For websites that enable user discussions, these settings help create a positive environment for user interactions.
6. Privacy settings
Bonus: Templated contact forms
Some settings, like WordPress SMTP settings and contact form settings, can’t be created directly in WordPress. However, there are plugins and website builders—like Website Pro—that can get the job done. Having templated contact forms to easily create for client websites makes it easy for their audience to get in touch with them.
Some best practices for templated contact forms include:
- Keep it simple. Complex forms tend to be difficult to use on mobile screens, so simple forms are a better choice when it comes to mobile responsiveness.
- Use placeholder text.
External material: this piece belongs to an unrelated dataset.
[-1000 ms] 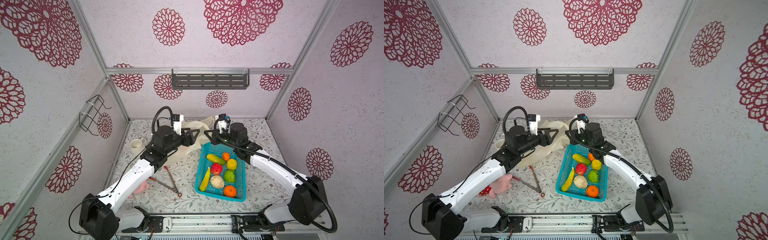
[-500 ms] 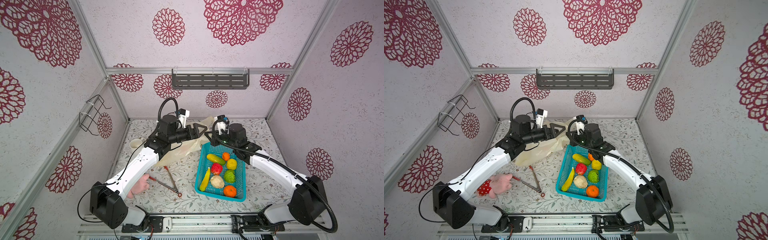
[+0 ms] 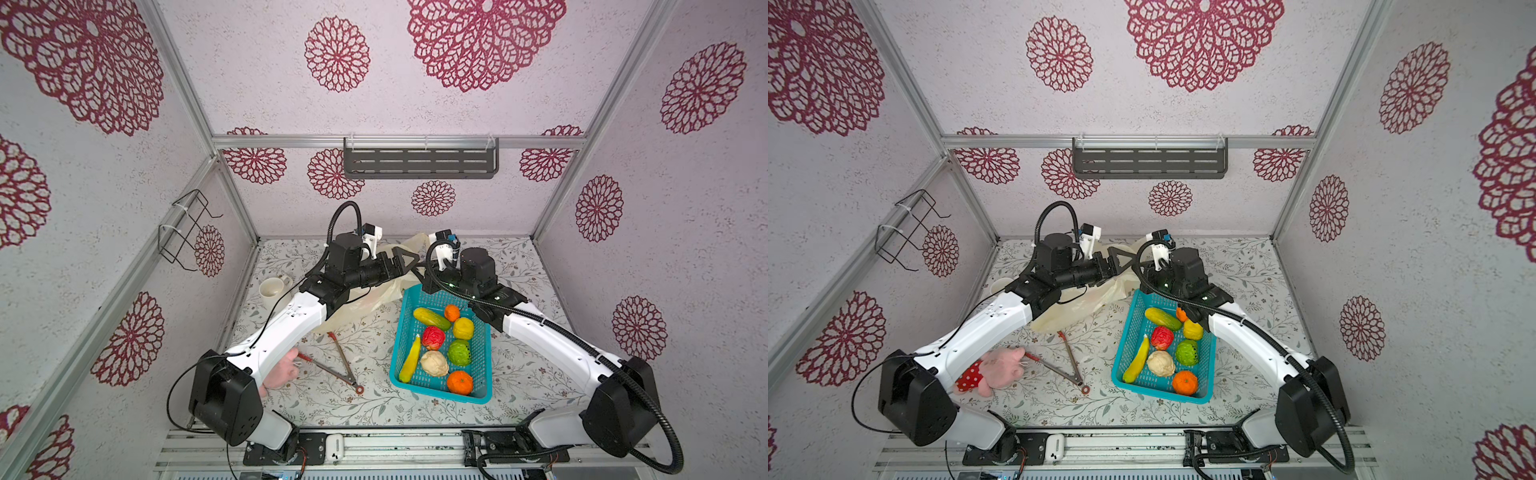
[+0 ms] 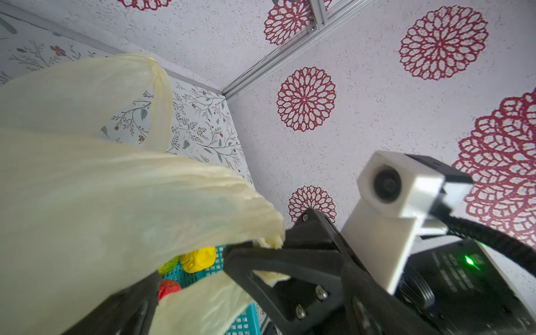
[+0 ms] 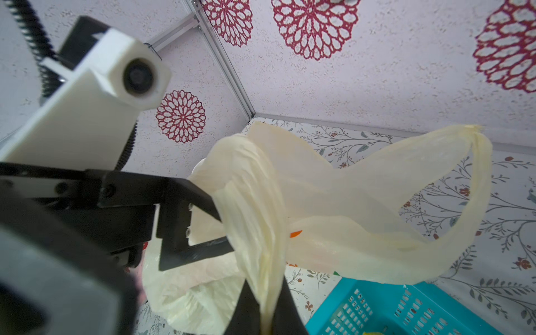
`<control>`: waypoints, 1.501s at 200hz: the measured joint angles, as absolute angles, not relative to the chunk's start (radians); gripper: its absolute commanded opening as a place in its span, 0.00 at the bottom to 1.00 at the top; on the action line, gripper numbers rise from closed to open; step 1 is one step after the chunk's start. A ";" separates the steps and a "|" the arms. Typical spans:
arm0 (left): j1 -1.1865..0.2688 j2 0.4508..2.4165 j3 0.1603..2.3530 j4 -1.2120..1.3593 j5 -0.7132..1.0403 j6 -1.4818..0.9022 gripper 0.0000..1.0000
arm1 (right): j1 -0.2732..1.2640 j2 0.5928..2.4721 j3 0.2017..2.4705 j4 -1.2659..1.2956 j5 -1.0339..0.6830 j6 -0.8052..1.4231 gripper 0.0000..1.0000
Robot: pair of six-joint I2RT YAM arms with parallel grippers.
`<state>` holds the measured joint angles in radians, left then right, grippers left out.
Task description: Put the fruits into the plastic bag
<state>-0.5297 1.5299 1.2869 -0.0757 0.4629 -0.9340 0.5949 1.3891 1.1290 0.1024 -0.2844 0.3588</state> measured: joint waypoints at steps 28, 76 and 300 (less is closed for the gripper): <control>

This helps users quickly understand what kind of data they should include in the field.
- Use a powerful call to action. Instead of just having a “submit” button, use a more engaging CTA that reflects your client’s brand.
Frequently asked questions
How do I access my WordPress settings?
WordPress settings can easily be accessed from the WordPress dashboard. Once you’re logged in, find “Settings” on the left-hand menu. When you click it, a sub-menu with different settings pages will appear.
Where is the WordPress admin menu?
The WordPress admin menu automatically appears as soon as you log into your WordPress dashboard. You’ll see a variety of menu options in the left-hand menu, as well as an admin bar along the top that remains even as you navigate away from the dashboard to different parts of the website.